Data extracts:
═══

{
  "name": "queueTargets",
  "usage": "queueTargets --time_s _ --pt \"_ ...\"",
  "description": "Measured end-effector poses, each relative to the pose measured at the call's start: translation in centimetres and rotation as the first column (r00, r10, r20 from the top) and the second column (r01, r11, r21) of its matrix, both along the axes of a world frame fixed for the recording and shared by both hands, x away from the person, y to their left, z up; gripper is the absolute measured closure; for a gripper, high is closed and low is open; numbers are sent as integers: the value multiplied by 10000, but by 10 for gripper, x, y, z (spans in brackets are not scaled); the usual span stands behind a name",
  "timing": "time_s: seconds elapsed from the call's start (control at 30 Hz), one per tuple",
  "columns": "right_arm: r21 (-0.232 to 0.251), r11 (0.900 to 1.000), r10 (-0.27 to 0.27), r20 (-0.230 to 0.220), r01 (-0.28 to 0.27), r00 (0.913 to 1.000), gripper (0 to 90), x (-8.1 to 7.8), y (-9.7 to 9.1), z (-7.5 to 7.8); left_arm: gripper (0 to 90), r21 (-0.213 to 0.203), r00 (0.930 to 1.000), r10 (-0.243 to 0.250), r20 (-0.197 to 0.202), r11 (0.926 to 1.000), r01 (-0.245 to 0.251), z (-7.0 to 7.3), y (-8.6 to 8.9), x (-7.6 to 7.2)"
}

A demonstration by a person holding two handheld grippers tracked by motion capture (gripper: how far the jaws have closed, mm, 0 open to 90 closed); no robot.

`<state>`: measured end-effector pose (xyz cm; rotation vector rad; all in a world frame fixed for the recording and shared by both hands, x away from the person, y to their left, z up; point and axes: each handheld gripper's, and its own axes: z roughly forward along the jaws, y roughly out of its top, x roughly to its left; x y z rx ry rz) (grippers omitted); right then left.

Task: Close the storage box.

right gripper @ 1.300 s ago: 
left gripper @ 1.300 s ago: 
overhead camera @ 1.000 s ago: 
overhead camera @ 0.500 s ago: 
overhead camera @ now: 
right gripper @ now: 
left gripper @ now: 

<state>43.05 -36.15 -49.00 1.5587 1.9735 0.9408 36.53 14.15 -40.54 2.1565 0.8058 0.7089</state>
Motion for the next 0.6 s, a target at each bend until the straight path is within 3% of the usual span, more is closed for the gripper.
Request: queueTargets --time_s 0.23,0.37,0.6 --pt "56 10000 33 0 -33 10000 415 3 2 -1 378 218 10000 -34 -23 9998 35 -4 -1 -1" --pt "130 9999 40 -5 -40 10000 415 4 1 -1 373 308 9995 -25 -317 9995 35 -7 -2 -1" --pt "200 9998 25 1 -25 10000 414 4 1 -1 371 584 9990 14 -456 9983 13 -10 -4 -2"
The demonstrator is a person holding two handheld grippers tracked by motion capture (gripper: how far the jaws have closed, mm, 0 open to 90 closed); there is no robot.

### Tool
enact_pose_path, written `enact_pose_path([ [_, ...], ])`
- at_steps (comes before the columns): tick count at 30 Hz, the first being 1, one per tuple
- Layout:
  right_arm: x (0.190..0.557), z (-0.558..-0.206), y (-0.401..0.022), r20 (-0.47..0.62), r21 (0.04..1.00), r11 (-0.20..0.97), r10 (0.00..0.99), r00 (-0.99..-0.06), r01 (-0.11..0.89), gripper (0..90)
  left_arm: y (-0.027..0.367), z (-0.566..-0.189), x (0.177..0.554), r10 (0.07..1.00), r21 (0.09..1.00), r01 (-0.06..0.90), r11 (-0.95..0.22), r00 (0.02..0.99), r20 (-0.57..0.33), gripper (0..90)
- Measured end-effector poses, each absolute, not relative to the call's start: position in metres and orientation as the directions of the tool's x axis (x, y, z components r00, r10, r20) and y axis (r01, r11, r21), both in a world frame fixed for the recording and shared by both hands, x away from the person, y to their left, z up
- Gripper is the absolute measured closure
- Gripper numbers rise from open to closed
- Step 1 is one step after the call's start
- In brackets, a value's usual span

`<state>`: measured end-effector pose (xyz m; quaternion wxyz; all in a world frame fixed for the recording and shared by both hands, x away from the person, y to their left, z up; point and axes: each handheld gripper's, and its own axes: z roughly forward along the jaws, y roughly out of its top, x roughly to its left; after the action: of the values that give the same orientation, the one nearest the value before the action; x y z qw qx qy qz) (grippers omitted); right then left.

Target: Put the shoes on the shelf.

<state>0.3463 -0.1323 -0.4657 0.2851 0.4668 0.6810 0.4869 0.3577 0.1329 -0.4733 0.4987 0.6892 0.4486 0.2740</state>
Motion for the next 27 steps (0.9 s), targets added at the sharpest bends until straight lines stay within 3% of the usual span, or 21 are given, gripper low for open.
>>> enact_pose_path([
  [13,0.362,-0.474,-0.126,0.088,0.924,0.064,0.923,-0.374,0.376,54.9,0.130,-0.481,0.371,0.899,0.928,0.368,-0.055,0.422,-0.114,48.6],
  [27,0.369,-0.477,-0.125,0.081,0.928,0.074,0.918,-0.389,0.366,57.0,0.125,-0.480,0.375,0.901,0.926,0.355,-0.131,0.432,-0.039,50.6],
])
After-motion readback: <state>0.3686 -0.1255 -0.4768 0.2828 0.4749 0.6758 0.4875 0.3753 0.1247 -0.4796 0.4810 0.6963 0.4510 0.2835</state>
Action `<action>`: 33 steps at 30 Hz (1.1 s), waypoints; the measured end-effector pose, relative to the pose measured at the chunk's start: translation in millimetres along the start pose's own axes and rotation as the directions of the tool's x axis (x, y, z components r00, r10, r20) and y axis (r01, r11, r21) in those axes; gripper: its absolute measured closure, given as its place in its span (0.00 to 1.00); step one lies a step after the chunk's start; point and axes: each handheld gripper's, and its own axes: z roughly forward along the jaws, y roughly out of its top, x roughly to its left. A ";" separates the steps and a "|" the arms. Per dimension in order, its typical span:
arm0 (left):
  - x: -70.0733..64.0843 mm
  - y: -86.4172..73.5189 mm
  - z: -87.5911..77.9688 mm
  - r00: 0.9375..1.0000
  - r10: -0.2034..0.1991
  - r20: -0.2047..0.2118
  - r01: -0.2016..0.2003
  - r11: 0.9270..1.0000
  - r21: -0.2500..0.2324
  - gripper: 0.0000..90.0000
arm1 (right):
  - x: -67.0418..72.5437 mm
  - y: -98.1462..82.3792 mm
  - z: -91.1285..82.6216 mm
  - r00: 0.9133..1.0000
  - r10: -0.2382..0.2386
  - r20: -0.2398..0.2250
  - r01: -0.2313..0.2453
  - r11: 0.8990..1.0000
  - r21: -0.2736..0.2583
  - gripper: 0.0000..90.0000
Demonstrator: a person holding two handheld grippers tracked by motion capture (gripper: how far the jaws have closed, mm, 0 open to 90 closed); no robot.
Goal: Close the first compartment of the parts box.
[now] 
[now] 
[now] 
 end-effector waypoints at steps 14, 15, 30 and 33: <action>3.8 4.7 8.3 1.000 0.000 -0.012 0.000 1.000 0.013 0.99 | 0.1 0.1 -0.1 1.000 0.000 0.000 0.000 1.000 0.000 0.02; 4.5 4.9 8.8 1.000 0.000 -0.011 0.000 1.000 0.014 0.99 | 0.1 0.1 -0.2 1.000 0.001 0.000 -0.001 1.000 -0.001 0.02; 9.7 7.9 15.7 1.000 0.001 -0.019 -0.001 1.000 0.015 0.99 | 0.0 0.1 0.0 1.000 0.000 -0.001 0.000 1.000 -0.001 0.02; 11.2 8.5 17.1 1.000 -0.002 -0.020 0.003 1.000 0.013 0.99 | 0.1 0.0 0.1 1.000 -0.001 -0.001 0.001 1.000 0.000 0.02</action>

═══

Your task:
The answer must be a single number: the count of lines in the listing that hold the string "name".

Result of the task:
2